Background information
- Origin: Liverpool, England
- Genres: Electropunk, indie pop, new rave, electroclash, electronic rock
- Years active: 2000–2011, 2019–present
- Labels: Recall (2001–2005) President (2006–present)
- Members: Sue Denim Dee Plume

= Robots in Disguise =

English electropunk band

Robots in Disguise are an English electropunk band composed of Dee Plume (vocals and guitar), Sue Denim (vocals and bass) and a changing line-up of backing musicians. The group released four studio albums between 2000 and 2011.

== History ==

=== Formation and early years (2000) ===
Plume (Delia Gaitskell) and Denim (Suzanne Powell) met and formed the band when they were both students at the University of Liverpool. They recorded and released their first EP entitled Mix Up Words and Sounds through Splinter, produced by Chris Corner.

=== Robots in Disguise and Get RID! (2001–2005) ===
The band's eponymous debut studio album was released through Recall in 2001, produced by Chris Corner. Robots in Disguise featured the single "Boys". The cover for "Boys" featured a mimic of Roxy Music's Country Life. Robots in Disguise's second studio album, Get RID! was released in 2005 through Recall and Ben Prime. It featured the singles "Turn It Up" and "The DJ's Got a Gun".

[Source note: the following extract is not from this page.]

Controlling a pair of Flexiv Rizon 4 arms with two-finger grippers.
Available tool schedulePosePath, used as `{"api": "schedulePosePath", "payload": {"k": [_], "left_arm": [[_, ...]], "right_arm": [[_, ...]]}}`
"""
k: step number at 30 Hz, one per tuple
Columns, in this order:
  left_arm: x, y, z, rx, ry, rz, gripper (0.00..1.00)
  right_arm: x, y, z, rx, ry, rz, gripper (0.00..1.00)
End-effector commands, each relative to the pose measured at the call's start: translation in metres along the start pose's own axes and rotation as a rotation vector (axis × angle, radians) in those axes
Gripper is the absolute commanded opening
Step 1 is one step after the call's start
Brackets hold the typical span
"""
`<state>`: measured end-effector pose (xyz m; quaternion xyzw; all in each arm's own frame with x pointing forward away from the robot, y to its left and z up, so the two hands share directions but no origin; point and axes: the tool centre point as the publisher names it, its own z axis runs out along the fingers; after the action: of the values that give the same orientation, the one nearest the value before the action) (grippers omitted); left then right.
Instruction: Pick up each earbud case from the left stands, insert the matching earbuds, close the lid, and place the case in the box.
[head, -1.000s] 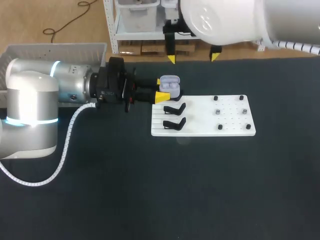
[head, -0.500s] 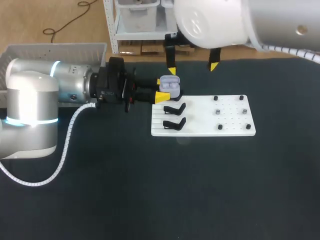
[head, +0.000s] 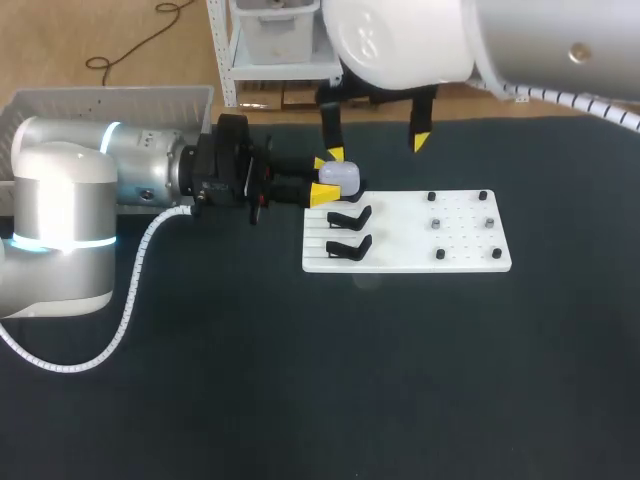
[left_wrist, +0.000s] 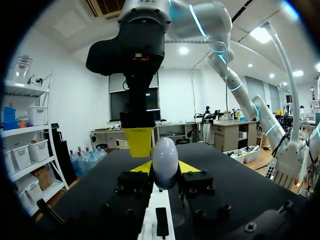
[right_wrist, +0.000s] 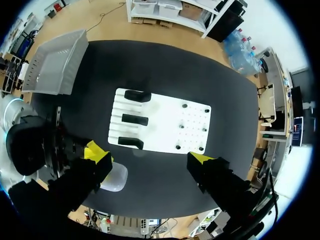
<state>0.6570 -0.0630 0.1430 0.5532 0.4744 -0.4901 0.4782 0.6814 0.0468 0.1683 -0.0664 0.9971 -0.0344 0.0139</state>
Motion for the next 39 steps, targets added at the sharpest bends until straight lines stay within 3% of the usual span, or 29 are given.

=== We're in the Music Biz (2006–2008) ===
The band's third studio album, We're in the Music Biz, was released through President in 2008, and was again produced by Chris Corner. It featured the single "The Sex Has Made Me Stupid", as well as new single "The Tears". We're in the Music Biz has a deceivingly innocent looking album cover, with the girls appearing to wear shirts and ties when in fact they are topless and the "clothes" are simply body paint.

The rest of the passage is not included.